Auf den ersten Blick fällt das Wortspiel kaum auf: "For Seasons" hieß das Stück, das am vergangenen Samstag in der Elbphilarmonie in Hamburg uraufgeführt wurde - eine Abwandlung von "Four Seasons", dem englischen Titel der Violinkonzerte von Antonio Vivaldi. Und hübscherweise funktioniert das Wortspiel auch bei einer Übersetzung ins Deutsche: Aus "Vier Jahreszeiten" wird "Für Jahreszeiten", also für die gewohnten Wetterverhältnisse - und gegen den Klimawandel.

Vivaldis "Vier Jahreszeiten" aus dem frühen 18. Jahrhundert gehören wohl zu den weltweit bekanntesten Stücken klassischer Musik. Jedes der vier kurzen Violinkonzerte ist das musikalische Porträt einer (mitteleuropäischen) Jahreszeit - die Instrumente spielen mal sanfte Winde, mal Stürme, mal Regengepladder, mal Vogelgezwitscher, mal eine herbstliche Jagd.

Quer über die Bühne der Elbphilarmonie hing am Samstagabend dieses Spruchband: "Wir haben alles über den Klimawandel gehört - jetzt ist es Zeit hinzuhören"; Foto: Screenshot forseasonsbydata.com

Ein Team aus Wissenschaftlern, Sound Artists, Musik-Arrangeuren und anderen hat in sechsmonatiger Kleinarbeit die Erderhitzung in das Originalwerk eingearbeitet. Auf der Basis realer Klimadaten wurden Details geändert: Weil zum Beispiel die Sommer länger und heißer geworden sind, wurde das Sommerkonzert in die Länge gezogen und langsamer gespielt. Weil die europäische Vogelpopulation in den vergangenen drei Jahrzehnten um rund 15 Prozent geschrumpft ist, wurden in den Vogel-Passagen von Vivaldis Werk ebenfalls 15 Prozent der Noten gestrichen. Und so weiter. Globale wie lokale Daten flossen in die Bearbeitung ein, beispielsweise zu Temperaturveränderungen, der Verschiebung von Vegetationsphasen oder der Zunahme von Wetterextremen.

"Wir nutzen unsere Kunst, um den Klimawandel hörbar zu machen"

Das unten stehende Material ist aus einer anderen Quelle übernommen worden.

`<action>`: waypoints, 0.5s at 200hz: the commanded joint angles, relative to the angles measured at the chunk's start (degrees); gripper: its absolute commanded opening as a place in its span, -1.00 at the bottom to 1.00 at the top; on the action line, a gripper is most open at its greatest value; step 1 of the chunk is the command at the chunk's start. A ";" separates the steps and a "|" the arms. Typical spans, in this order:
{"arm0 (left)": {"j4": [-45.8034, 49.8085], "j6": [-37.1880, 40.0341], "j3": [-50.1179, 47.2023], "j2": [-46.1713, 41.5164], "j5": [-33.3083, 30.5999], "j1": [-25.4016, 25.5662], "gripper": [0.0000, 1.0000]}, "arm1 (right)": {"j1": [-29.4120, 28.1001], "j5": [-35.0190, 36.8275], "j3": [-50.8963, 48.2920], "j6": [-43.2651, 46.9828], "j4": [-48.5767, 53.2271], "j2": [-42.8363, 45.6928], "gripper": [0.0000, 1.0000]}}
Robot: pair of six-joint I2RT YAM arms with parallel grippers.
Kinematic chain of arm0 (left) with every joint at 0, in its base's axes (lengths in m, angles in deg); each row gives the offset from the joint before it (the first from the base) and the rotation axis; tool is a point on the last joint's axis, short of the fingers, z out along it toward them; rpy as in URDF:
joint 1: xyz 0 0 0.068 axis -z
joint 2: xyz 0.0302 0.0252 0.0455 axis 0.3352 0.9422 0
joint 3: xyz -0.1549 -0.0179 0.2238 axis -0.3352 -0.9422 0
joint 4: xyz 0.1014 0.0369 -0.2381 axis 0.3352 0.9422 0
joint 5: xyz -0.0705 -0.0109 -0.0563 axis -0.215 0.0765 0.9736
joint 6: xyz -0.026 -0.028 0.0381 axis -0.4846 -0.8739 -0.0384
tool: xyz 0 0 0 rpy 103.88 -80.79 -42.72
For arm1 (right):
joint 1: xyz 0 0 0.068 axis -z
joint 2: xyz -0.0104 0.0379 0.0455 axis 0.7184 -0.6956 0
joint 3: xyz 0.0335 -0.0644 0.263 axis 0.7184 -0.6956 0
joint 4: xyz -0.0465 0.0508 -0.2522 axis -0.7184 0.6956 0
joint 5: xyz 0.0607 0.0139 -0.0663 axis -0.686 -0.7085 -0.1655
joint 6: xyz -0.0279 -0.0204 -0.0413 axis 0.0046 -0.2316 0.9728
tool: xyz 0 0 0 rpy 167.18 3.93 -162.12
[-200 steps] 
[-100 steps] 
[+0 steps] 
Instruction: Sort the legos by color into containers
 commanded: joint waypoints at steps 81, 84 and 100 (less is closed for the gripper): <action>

Das entstandene Werk sei "nicht bequem, fällt stetig mehr aus der ursprünglichen musikalischen Proportion und Balance und liefert auch kein Happy End", betont das NDR-Elbphilarmonie-Orchester. "Vielmehr macht das neue Werk die Dringlichkeit der Lage erlebbar und lässt den Hörer wortlos fühlen, was die Fakten zeigen: Das Klima und unsere Jahreszeiten sind aus dem Gleichgewicht geraten." "Herausgekommen ist ein durchaus hörenswertes Stück, was am Anfang noch etwas an Vivaldi erinnert, am Ende aber eher an die Musik gemäßigter Neutöner wie Arvo Pärt oder Alfred Schnittke", urteilt der Rezensent von Spiegel Online.

Ein Video-Mitschnitt der 45-minütige Aufführung vom Samstag ist auf der Projektwebsite verfügbar:

"Mit ,For Seasons´ nutzen wir Musiker unsere Kunst, um den Klimawandel einer breiten Öffentlichkeit hörbar zu machen", bringt Chefdirigent Alan Gilbert die Idee des Konzerts auf den Punkt. Die Adaption des Vivaldi-Klassikers mache deutlich, dass bei fortschreitender Erderhitzung "nichts bleibt wie es immer gewesen ist", ergänzt Solo-Cellistin Yuri Christiansen. "Das Resultat – Not, Chaos und Durcheinander – ist hörbar und auch körperlich erlebbar, denn die Musik macht ja etwas mit uns, wenn wir sie hören."